Is There A Solution To Bitcoin’s Governance Problem – Part 2
More on the governance problems faced by Bitcoin. What is Cryptovoter?
Continuing From The Earlier Post
Agreeing on the strategy of forking the main software developers believe it is less than ideal whereas they disagree that both sets of developers feel they are acting in the best interest of Bitcoin users and as a result, the solution to this disagreement lies in the same principles governing corporations, a vote by stakeholders weighted by their respective stakes. An open-source blockchain voting client Cryptovoter enables Bitcoin users to place votes transparently based on how much Bitcoin they own. Requiring no changes to the existing Bitcoin codebase, Cryptovoter can be implemented immediately.
Requiring no trusted third parties voting is completely decentralized allowing anybody to audit the voting results using a blockchain explorer. The voting results thereby are nonbinding so devs still have the ultimate say whereas now everyone would objectively know coin holder sentiment throughput the entire process a user’s Bitcoin remains fully under their control with private keys never leaving their local computer.
Why Do We Need Cryptovoter?
The fact that it is enabling Bitcoin users to vote on any of the topics based on the amount of Bitcoin they own, Cryptovoter is specifically the software enabling Bitcoin owners to express their opinion on what course of action the developers should be taking regarding the current block size debate. While this is surely comparable to shareholder voting in public companies the shareholder's votes are based on the number of shares owned by a particular individual in case the concept works for thousands of corporations worldwide and it should then work for Bitcoin’s governance.
According to Jim Joseph, the chief executive of Blockchain Innovation Labs, the current Bitcoin and crypto coin governance model emphasizes developer and mining pool consensus leaving Bitcoin holders out with no real say.
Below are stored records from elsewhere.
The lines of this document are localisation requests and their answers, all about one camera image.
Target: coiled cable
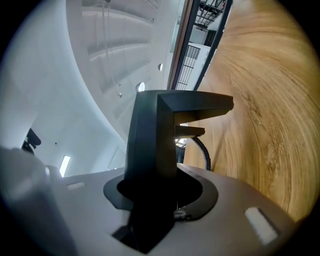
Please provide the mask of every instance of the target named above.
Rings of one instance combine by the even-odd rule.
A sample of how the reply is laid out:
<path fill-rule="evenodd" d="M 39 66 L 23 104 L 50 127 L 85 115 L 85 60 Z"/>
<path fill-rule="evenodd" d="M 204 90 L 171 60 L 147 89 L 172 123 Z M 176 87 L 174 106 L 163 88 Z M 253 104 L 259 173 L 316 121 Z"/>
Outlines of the coiled cable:
<path fill-rule="evenodd" d="M 205 169 L 207 171 L 211 171 L 211 159 L 206 146 L 202 143 L 202 141 L 198 137 L 191 138 L 195 144 L 200 148 L 203 153 L 204 161 L 205 161 Z"/>

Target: black object
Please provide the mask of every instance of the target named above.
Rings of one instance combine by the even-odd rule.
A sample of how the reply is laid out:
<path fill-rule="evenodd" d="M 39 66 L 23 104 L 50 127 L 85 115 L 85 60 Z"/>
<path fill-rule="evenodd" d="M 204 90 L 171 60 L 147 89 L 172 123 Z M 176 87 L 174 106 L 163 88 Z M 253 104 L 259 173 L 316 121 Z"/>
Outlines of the black object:
<path fill-rule="evenodd" d="M 205 169 L 207 171 L 211 171 L 211 159 L 206 146 L 202 143 L 202 141 L 198 137 L 191 138 L 195 144 L 200 148 L 203 153 L 204 161 L 205 161 Z"/>
<path fill-rule="evenodd" d="M 183 186 L 178 185 L 181 175 L 177 171 L 175 138 L 204 133 L 201 128 L 177 126 L 224 115 L 233 107 L 233 97 L 216 93 L 151 90 L 137 94 L 124 179 L 117 185 L 119 192 L 133 202 L 126 230 L 133 232 L 134 243 L 128 238 L 132 235 L 125 235 L 124 240 L 131 241 L 127 245 L 136 244 L 140 252 L 147 253 L 174 225 L 174 211 L 182 198 L 179 187 Z"/>
<path fill-rule="evenodd" d="M 30 128 L 27 135 L 26 135 L 26 140 L 22 144 L 22 149 L 24 151 L 27 151 L 31 154 L 35 154 L 31 146 L 36 149 L 37 146 L 41 145 L 41 140 L 40 138 L 35 134 L 35 132 Z"/>
<path fill-rule="evenodd" d="M 184 146 L 180 147 L 178 145 L 175 145 L 175 160 L 179 164 L 184 163 L 185 151 L 186 151 L 186 148 Z"/>
<path fill-rule="evenodd" d="M 217 203 L 218 190 L 209 180 L 189 170 L 177 169 L 176 173 L 176 210 L 172 212 L 174 221 L 195 221 L 206 215 Z M 134 202 L 132 192 L 127 190 L 124 175 L 109 180 L 103 187 L 105 197 L 117 209 L 132 211 Z M 155 244 L 144 238 L 137 239 L 135 228 L 130 219 L 128 225 L 121 226 L 112 236 L 125 245 L 147 253 Z"/>
<path fill-rule="evenodd" d="M 204 41 L 205 46 L 209 46 L 209 47 L 212 46 L 216 33 L 217 31 L 215 30 L 208 30 L 208 34 L 206 35 L 206 38 Z"/>

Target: metal railing
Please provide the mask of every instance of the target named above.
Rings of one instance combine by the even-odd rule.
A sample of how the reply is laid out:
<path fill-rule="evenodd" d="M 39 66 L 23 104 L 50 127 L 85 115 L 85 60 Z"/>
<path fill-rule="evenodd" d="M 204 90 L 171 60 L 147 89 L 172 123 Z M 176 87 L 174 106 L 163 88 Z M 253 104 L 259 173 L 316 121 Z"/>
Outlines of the metal railing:
<path fill-rule="evenodd" d="M 176 90 L 185 90 L 189 78 L 192 74 L 192 70 L 194 69 L 195 62 L 198 58 L 200 52 L 200 48 L 188 45 L 186 50 L 186 54 L 184 56 L 182 69 L 179 75 L 178 83 L 176 85 Z"/>
<path fill-rule="evenodd" d="M 197 82 L 194 87 L 194 91 L 196 91 L 208 69 L 208 66 L 211 62 L 211 59 L 218 47 L 220 39 L 222 37 L 223 31 L 225 29 L 226 21 L 230 12 L 230 8 L 232 5 L 233 0 L 210 0 L 211 4 L 209 6 L 220 7 L 221 11 L 221 21 L 219 23 L 219 27 L 215 33 L 210 35 L 210 38 L 206 40 L 205 45 L 210 46 L 210 51 L 206 57 L 206 61 L 203 65 L 202 71 L 197 79 Z M 175 44 L 175 49 L 173 52 L 172 64 L 170 68 L 167 90 L 185 90 L 189 81 L 189 77 L 192 72 L 192 68 L 190 65 L 186 63 L 186 54 L 188 53 L 189 49 L 189 41 L 193 26 L 196 25 L 196 19 L 198 19 L 198 13 L 201 11 L 201 15 L 205 13 L 205 15 L 214 15 L 210 12 L 210 9 L 206 10 L 205 6 L 208 5 L 208 0 L 201 1 L 200 0 L 185 0 L 185 4 L 183 7 L 182 12 L 182 23 L 180 23 L 177 42 Z"/>
<path fill-rule="evenodd" d="M 224 2 L 225 0 L 206 0 L 205 2 L 200 2 L 194 24 L 200 28 L 208 28 L 210 23 L 224 11 Z"/>

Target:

He then goes on to say that they developed Cryptovoter thereby changing by giving Bitcoin holders a public voice in the development debates providing the mandate developers need to implement controversial changes shifting the concentration of power away from developers and mining pools, Cryptovoter is hoping to empower Bitcoin holders and strengthen the blockchain along the way.
The Future Of Cryptovoter And Bitcoin
It was then that they launched the Crypto voter’s voting client and code, it will certainly go through approximately a one month test period holding development votes on a smaller cryptocurrency’s blockchain before hosting the first Bitcoin block size-related vote. As the company hopes to release the voting client as open-source, it will be joining in testing and evaluating the voting client before the first Bitcoin vote conducted to address any issues that may have slipped past them during alpha testing. Enabling truly decentralized Bitcoin governance, Cryptovoter will allow the network to grow over time as well as integrate new features as Bitcoin strives to be a global independent currency and store of value and to succeed it needs a decentralized governance system where all stakeholders have a voice.
Continuing The Discussion
More ideas are going around other than Cryptovoter whereby the Bitcoin ecosystem comes as robust technology underlining the best coins ever mined. This helps Bitcoin miners to fork more coins and thereby bring to the forefront the new developments in the Bitcoin mining industry. This implies that the miners get a chance to experiment with the best and the worst while being a coin of promise. No matter where they are located, their decentralized nature helps them bring the best out of the coins in the market. The crypto market is booming with coins either developed on blockchain technology or forked from existing coins. This is exactly why experts are reckoning on the blockchain technology as a promise of the future.
While the next generation relies on a digital currency there is more than just a promise, whereas the global currency concept is gaining momentum and helping the countries speak one language when it comes to financial instruments. This helps the developers’ world over to the bank on a single coin easing the transaction process. When it comes to governance, the lack of a regulatory authority does help it gain popularity but also speculations from financial authorities regarding the credibility of the coins. This makes it difficult to be adopted by many governments that are skeptical about the adoption of digital currency.
The Final Words To Conclude The Discussion
The concept of digital currency was developed ages ago and the reason behind its failure is the speculation of traditional financial authorities who require governance in case of any kind of currency offering the same service as the fiat currency. So let’s keep the fingers crossed and watch the game.